Digital technologies and the Internet are placing fundamentally new demands on education. Therefore, it is the aim of our research to investigate which knowledge and which competences will be necessary for people in a digital world in the future within the framework of a digital education.
It is evident that users acquire practical knowledge of applications in a short period of time and integrate new media forms and applications very quickly into their everyday lives. This process is supported by increasingly intuitive user interfaces, which allow children to quickly learn and use even complex applications without much instruction. In these prag-matic usage situations, however, the possible continuing consequences of the corresponding technologies can only be considered to a limited extent. The associated dangers to well-being, threats to private life and individual self-determination – but also possible positive opportunities that are inherent in certain applications – are often not immediately recognizable for individuals in their roles as citizens, consumers, or employees, because the technical fundamentals and social consequences are not immediately obvious in their complexity.
This is a challenge for research at various levels. For example, research must be done into which knowledge and which competencies will be necessary for people in a future digital world in the context of digital education: Which technical and social skills must be mastered in order to use digital media for one's own benefit and for the benefit of society?
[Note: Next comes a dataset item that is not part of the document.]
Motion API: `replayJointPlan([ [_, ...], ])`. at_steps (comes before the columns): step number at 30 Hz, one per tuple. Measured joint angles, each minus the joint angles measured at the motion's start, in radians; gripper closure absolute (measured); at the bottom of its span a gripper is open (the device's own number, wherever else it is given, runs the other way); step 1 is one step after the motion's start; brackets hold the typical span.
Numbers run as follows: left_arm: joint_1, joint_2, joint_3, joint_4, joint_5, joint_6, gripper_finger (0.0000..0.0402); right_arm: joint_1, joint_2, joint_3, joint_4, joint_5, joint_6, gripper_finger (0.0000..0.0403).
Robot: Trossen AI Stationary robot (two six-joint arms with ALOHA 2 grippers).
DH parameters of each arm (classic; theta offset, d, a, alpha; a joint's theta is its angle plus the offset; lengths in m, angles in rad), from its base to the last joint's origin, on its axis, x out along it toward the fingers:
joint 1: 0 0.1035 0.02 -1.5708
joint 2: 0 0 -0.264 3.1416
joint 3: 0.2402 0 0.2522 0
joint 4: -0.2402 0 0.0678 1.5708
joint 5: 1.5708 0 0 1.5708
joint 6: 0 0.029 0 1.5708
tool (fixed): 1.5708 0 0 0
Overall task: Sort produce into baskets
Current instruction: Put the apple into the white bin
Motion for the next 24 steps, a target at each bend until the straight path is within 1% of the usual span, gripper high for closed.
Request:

How can these competences be adequately conveyed in digital learning environments? A particular challenge here is the social differentiation of knowledge transfer. Depending on educational background, age, and user experience, practical user knowledge, technical background knowledge, and social impact assessment must all be communicated in order to recognize and counteract the potential for inequality that has been created here.
Digital technologies and the internet influence all areas of life and place new demands on education and training. Our goal is to accompany, explore and formulate recommendations for the entire path of an individual as a knowledge carrier in the digital world. Related research focuses include relevant competencies, approaches to digital education in the classroom, possibilities for designing digital learning opportunities, avoiding devaluation and supporting the upgrading of vocational qualifications.
The term digital sovereignty has been used to describe a new model for people and collectives in the digital world that focuses on competences, duties and rights. The research group uses integrative approaches of practice-oriented design research to investigate the constitution and coordination of personal and collective scope for action and decision-making with regard to their use and appropriation on the one hand, and their designability on the other.